Unfortunately, only by focusing on safe issues can we be sure to avoid controversy and conflict. That plan may succeed, but it succeeds only in areas where success doesn't matter. We're left with the least common denominator for our work together.

Such thinking makes the church irrelevant to the culture around us. We're answering questions they're not asking. We make claims they don't understand. We even spend ourselves fighting over matters that cause them to look at us and shake their heads in wonder.

Something in the human spirit cannot stand the total loss of conflict. We are inherently competitive. So we will struggle with one another over something, perhaps over whether it's okay to serve coffee in Sunday school or what color carpet to place in the narthex.

Meanwhile, the world around us rushes to its doom without Christ.

The amount of conflict we allow in our churches, agencies, and organizations and how we handle that conflict will determine our success.

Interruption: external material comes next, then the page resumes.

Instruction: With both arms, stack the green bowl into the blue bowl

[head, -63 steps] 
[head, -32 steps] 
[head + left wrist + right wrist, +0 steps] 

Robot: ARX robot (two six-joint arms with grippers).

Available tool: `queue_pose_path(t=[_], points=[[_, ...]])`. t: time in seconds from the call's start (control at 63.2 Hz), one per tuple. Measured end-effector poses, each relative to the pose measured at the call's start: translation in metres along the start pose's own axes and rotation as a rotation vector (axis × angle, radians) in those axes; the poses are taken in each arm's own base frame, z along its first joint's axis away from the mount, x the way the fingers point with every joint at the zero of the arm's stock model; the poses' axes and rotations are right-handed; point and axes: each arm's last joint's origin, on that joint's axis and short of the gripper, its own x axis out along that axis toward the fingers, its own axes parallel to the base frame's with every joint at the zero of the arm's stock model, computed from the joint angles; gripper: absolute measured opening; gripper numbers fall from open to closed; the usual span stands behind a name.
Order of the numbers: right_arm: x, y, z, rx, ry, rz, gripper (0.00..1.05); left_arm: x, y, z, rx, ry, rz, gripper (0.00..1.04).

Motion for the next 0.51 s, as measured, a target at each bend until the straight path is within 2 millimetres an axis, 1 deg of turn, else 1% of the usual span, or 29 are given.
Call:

The more conflicting views we can explore and resolve, the more relevant we will become. Proverbs tells us "As iron sharpens iron, so one [person] sharpens another" (27:17, NIV).

The image here is of sharpening a knife on steel. You can cut yourself if you're not careful, or you can ruin the cutting edge of the knife if your angle isn't right. But, when properly applied, the steel puts a razor sharp edge on the blade.

Jesus seemd to seek conflict. He called the religious leaders of his time white-washed tombs. He chased the money changers out of the temple. Someone was always upset with what he was saying and even more with what he was doing. Yet in his short three-year ministry he gave us enough to think about that we're still talking about it and trying to understand it two thousand years later.

Without conflict, the church sinks into meaning-lessness. Conflict is necessary. It is also dangerous, and so Scripture gives guidance for handling conflict. It is called "speaking the truth in love" (Eph. 4:15). Love, not agreement, will bind us together. Enough love will allow us to be completely honest with one another so that we can always discuss and, yes, argue and fight over what's important.

Conflict wisely handled leads to relevance.